__PROBLEM__
For every record that follows, write out the text exactly and omit the picture, if one is present.

● ● ●

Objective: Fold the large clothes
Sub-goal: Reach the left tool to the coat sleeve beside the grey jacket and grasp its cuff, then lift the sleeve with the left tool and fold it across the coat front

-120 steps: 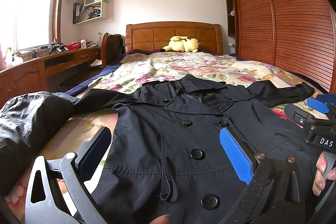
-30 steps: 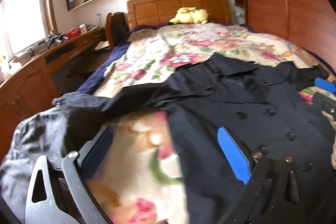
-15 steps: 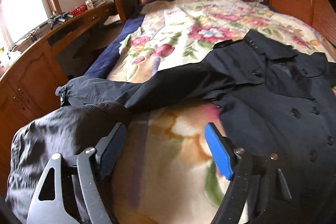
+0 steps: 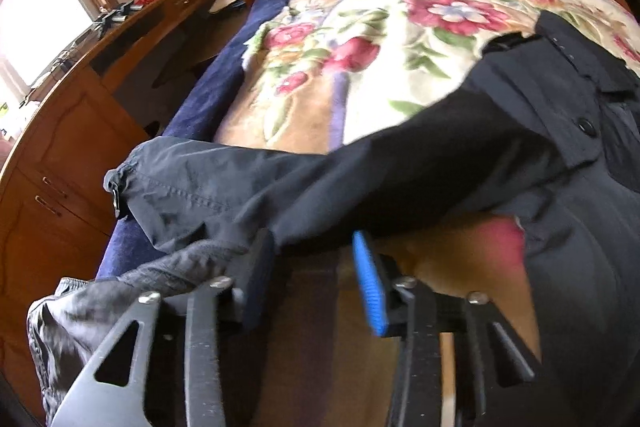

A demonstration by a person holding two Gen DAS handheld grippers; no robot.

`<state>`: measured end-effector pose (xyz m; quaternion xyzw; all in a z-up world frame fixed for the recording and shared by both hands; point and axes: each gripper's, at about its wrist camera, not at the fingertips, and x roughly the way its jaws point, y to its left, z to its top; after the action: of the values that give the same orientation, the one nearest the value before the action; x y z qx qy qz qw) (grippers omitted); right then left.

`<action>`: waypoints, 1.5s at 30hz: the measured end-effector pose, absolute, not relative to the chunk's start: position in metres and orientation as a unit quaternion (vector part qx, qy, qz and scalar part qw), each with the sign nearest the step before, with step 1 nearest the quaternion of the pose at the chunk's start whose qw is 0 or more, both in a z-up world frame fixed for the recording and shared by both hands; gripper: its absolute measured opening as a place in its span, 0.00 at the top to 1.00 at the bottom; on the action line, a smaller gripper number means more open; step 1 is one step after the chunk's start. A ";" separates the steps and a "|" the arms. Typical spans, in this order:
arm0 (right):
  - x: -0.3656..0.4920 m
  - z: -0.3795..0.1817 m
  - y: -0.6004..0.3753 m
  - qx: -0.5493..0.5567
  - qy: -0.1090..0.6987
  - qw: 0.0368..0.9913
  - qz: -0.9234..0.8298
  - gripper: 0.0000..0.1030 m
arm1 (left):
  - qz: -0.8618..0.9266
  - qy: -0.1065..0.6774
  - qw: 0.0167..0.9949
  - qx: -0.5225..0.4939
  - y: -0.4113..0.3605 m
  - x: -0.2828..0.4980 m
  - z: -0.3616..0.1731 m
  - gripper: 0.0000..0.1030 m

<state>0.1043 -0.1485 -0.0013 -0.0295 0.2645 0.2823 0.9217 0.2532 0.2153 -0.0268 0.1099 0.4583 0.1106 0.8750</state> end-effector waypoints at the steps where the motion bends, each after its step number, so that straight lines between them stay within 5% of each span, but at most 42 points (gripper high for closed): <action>1: 0.105 -0.002 -0.149 -0.029 0.267 0.920 0.284 0.00 | 0.110 0.456 0.877 0.106 0.218 0.254 -0.026 0.81; 5: 0.110 -0.004 -0.150 -0.024 0.272 0.918 0.287 0.00 | 0.099 0.444 0.884 0.107 0.214 0.254 -0.022 0.96; 24: 0.106 0.012 -0.195 0.033 0.240 0.939 0.245 0.00 | -0.033 0.341 0.932 0.122 0.056 0.204 0.076 0.97; 26: 0.106 0.010 -0.195 0.036 0.243 0.938 0.244 0.00 | -0.052 0.341 0.930 0.123 0.043 0.193 0.073 0.91; 28: 0.106 0.008 -0.194 0.038 0.246 0.938 0.243 0.00 | -0.072 0.340 0.930 0.118 0.035 0.179 0.070 0.71; 30: 0.108 0.007 -0.191 0.038 0.247 0.937 0.243 0.00 | -0.082 0.335 0.932 0.109 0.034 0.165 0.069 0.63; 45: 0.105 0.021 -0.187 0.016 0.247 0.937 0.245 0.02 | -0.033 0.271 0.961 0.041 0.106 0.097 0.062 0.33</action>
<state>0.1053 -0.1871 0.0205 0.0162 0.2474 0.2449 0.9373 0.0968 0.1055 0.0616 0.0411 0.2705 -0.0333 0.9613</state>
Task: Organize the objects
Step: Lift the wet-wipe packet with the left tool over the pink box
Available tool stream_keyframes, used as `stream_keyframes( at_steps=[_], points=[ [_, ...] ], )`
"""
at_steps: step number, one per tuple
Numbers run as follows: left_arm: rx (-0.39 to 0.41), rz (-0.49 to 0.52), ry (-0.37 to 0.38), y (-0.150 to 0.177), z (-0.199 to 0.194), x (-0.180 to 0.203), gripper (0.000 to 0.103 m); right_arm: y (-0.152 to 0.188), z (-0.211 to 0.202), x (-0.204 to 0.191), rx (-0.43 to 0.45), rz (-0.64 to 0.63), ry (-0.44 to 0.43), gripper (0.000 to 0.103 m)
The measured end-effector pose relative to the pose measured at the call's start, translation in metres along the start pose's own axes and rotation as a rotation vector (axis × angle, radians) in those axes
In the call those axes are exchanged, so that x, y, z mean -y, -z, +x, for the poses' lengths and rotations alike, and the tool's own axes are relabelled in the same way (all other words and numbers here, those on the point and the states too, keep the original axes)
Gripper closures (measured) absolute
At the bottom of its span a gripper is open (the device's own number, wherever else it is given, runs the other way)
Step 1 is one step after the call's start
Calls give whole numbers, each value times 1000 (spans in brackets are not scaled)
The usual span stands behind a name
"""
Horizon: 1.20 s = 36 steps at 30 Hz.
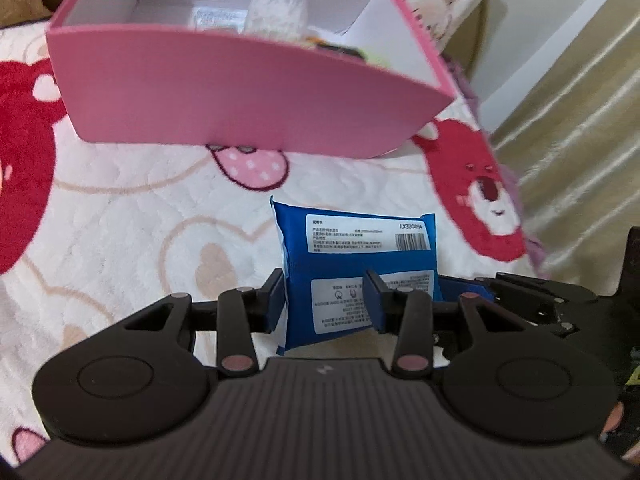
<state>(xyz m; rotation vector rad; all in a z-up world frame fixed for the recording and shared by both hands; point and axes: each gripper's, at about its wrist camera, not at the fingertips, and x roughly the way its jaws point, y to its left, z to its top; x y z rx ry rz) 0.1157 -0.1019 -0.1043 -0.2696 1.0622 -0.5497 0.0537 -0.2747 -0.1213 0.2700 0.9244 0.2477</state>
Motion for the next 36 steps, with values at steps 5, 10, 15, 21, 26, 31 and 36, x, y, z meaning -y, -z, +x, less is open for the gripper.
stream_keyframes(
  at_steps=[5,10,15,21,26,31,36],
  points=[
    [19,27,32,2,-36,10,63,0,-28,-22,27,-47,-22,32],
    [41,60,30,2,-64,21,62,-5,-50,-45,52,-116,-14,30],
    [93,87,34,-10,-97,31,62,-18,-71,-69,87,-185,21,29],
    [143,125,27,-38,-134,41,60,-53,-94,-98,120,-272,46,28],
    [213,162,1,-64,-154,47,60,-97,-100,-116,136,-379,77,29],
    [256,114,-24,-104,-159,33,60,-136,-92,-131,174,-481,115,30],
    [286,93,-85,-147,-147,10,60,-177,-64,-129,179,-479,107,43]
  ],
)
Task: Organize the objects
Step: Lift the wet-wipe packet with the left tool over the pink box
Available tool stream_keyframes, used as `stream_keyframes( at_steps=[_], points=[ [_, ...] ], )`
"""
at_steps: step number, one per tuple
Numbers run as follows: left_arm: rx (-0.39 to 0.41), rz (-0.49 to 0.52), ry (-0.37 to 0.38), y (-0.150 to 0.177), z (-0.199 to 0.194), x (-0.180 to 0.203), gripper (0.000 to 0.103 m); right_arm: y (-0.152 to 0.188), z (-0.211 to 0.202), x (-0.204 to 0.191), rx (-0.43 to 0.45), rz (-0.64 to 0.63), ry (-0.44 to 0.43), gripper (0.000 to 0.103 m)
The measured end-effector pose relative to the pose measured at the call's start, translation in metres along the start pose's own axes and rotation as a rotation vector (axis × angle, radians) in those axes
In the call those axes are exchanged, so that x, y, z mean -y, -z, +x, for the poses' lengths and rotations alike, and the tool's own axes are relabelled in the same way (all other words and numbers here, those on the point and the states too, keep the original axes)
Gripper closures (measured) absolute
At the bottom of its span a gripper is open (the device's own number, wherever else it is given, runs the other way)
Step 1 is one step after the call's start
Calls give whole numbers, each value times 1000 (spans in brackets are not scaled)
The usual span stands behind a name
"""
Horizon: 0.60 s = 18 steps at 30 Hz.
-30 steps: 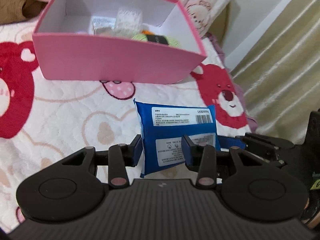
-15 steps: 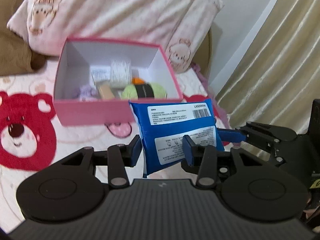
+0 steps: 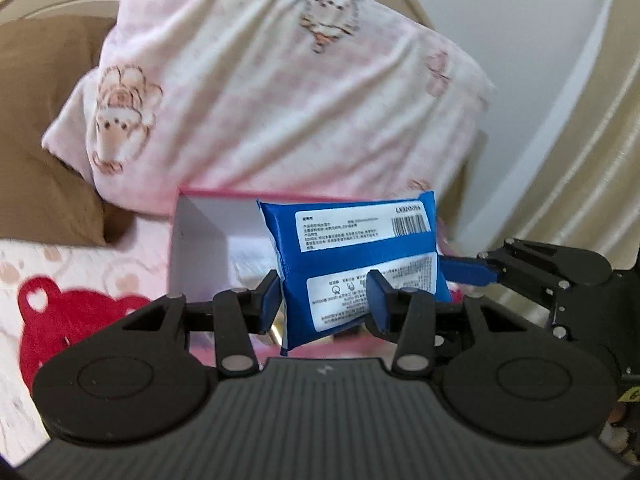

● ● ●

__REPLY__
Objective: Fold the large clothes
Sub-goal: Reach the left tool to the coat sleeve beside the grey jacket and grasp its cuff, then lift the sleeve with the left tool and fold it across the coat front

-120 steps: 
-30 steps: 
-15 steps: 
+0 steps: 

A demonstration by a person holding two Gen DAS handheld grippers; no robot.

`<state>`: measured end-effector pose (xyz m; quaternion xyzw; all in a z-up world frame fixed for the recording and shared by both hands; point and axes: each gripper's, at about its wrist camera, not at the fingertips, and x roughly the way its jaws point, y to its left, z to its top; after the action: of the values that give the same orientation, the one nearest the value before the action; x y z qx qy qz qw) (grippers omitted); right then left.

`<action>`: waypoints, 1.5s at 30hz: the measured end-effector pose, absolute, not relative to the chunk's start: position in metres and orientation as a unit quaternion (vector part qx, qy, qz and scalar part qw), each with the sign nearest the step before, with step 1 nearest the quaternion of the pose at the chunk's start whose qw is 0 or more, both in a z-up world frame fixed for the recording and shared by both hands; gripper: its absolute measured opening as a place in its span, 0.00 at the top to 1.00 at the bottom; on the action line, a smaller gripper number means more open; step 1 is one step after the chunk's start. A ";" separates the steps and a "|" the arms. Typical spans, in this order:
arm0 (right):
  - x: -0.3656..0.4920 m
  - z: -0.3795..0.1817 m
  - y: -0.6004..0.3753 m
  - qx: -0.5493..0.5567
  - qy: -0.1090..0.6987
  - qw: 0.0368..0.9913
  - qz: -0.9234..0.8298
  - gripper: 0.0000..0.1030 m
arm1 (left):
  - qz: -0.8618..0.9266
  - qy: -0.1065..0.6774
  - qw: 0.0167..0.9949
  - qx: -0.5225..0.4939
  - y: -0.4113..0.3605 m
  - x: -0.2828..0.4980 m
  - z: -0.3616..0.1731 m
  - gripper: 0.0000..0.1030 m

<state>0.1043 -0.1485 -0.0013 -0.0295 0.2645 0.2823 0.9217 0.2532 0.2153 -0.0268 0.1099 0.4583 0.1106 0.8750</state> end-effector waypoints at the steps where the motion bends, each after its step number, so that straight lines between them stay within 5% of each span, but at most 42 points (gripper high for closed): <action>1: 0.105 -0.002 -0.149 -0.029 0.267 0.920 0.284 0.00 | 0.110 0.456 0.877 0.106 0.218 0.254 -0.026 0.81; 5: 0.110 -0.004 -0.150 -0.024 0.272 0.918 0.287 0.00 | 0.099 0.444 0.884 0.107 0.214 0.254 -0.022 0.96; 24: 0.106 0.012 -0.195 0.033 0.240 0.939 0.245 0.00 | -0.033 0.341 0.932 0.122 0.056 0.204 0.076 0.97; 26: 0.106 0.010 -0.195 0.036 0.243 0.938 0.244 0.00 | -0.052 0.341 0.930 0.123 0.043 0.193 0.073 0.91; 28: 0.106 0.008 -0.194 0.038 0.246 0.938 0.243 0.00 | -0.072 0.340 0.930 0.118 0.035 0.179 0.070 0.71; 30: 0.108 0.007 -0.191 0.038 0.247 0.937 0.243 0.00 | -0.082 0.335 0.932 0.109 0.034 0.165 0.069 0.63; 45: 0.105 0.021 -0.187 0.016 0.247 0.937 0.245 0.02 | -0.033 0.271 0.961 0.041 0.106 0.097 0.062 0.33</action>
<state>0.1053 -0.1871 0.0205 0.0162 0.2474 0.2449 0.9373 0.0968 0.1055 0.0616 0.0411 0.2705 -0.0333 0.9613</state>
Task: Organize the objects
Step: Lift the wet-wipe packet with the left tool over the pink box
Available tool stream_keyframes, used as `stream_keyframes( at_steps=[_], points=[ [_, ...] ], )`
"""
at_steps: step number, one per tuple
Numbers run as follows: left_arm: rx (-0.39 to 0.41), rz (-0.49 to 0.52), ry (-0.37 to 0.38), y (-0.150 to 0.177), z (-0.199 to 0.194), x (-0.180 to 0.203), gripper (0.000 to 0.103 m); right_arm: y (-0.152 to 0.188), z (-0.211 to 0.202), x (-0.204 to 0.191), rx (-0.43 to 0.45), rz (-0.64 to 0.63), ry (-0.44 to 0.43), gripper (0.000 to 0.103 m)
The measured end-effector pose relative to the pose measured at the call's start, translation in metres along the start pose's own axes and rotation as a rotation vector (axis × angle, radians) in those axes
In the call those axes are exchanged, so that x, y, z mean -y, -z, +x, for the poses' lengths and rotations alike, and the tool's own axes are relabelled in the same way (all other words and numbers here, those on the point and the states too, keep the original axes)
Gripper closures (measured) absolute
At the bottom of its span a gripper is open (the device's own number, wherever else it is given, runs the other way)
Step 1 is one step after the call's start
Calls give whole numbers, each value times 1000 (spans in brackets are not scaled)
The usual span stands behind a name
"""
Horizon: 1.20 s = 36 steps at 30 Hz.
<state>(xyz m; rotation vector rad; all in a z-up world frame fixed for the recording and shared by both hands; point and axes: each gripper's, at about its wrist camera, not at the fingertips, and x roughly the way its jaws point, y to its left, z to its top; x y z rx ry rz) 0.1157 -0.1019 -0.1043 -0.2696 1.0622 -0.5497 0.0537 -0.2747 -0.1213 0.2700 0.9244 0.2477</state>
Motion for the next 36 steps, with values at steps 5, 10, 15, 21, 26, 31 and 36, x, y, z meaning -y, -z, +x, less is open for the gripper.
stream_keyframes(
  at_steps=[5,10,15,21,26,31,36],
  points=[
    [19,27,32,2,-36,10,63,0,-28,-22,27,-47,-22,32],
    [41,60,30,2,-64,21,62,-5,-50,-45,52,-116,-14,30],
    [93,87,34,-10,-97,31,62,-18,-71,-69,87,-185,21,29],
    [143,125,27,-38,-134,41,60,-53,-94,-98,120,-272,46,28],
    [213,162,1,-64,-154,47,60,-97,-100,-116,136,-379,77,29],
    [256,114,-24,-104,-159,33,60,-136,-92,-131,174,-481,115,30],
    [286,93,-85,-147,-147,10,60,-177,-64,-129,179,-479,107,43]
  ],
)
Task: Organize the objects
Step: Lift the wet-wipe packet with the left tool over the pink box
Available tool stream_keyframes, used as `stream_keyframes( at_steps=[_], points=[ [_, ...] ], )`
"""
at_steps: step number, one per tuple
Numbers run as follows: left_arm: rx (-0.39 to 0.41), rz (-0.49 to 0.52), ry (-0.37 to 0.38), y (-0.150 to 0.177), z (-0.199 to 0.194), x (-0.180 to 0.203), gripper (0.000 to 0.103 m); right_arm: y (-0.152 to 0.188), z (-0.211 to 0.202), x (-0.204 to 0.191), rx (-0.43 to 0.45), rz (-0.64 to 0.63), ry (-0.44 to 0.43), gripper (0.000 to 0.103 m)
The measured end-effector pose relative to the pose measured at the call's start, translation in metres along the start pose's own axes and rotation as a rotation vector (axis × angle, radians) in those axes
In the call those axes are exchanged, so that x, y, z mean -y, -z, +x, for the poses' lengths and rotations alike, and the tool's own axes are relabelled in the same way (all other words and numbers here, those on the point and the states too, keep the original axes)
Gripper closures (measured) absolute
At the bottom of its span a gripper is open (the device's own number, wherever else it is given, runs the other way)
Step 1 is one step after the call's start
Calls give whole numbers, each value times 1000 (spans in brackets are not scaled)
The usual span stands behind a name
"""
Horizon: 0.60 s = 18 steps at 30 Hz.
-30 steps: 
-15 steps: 
+0 steps: 

The response to this exercise has been given in full.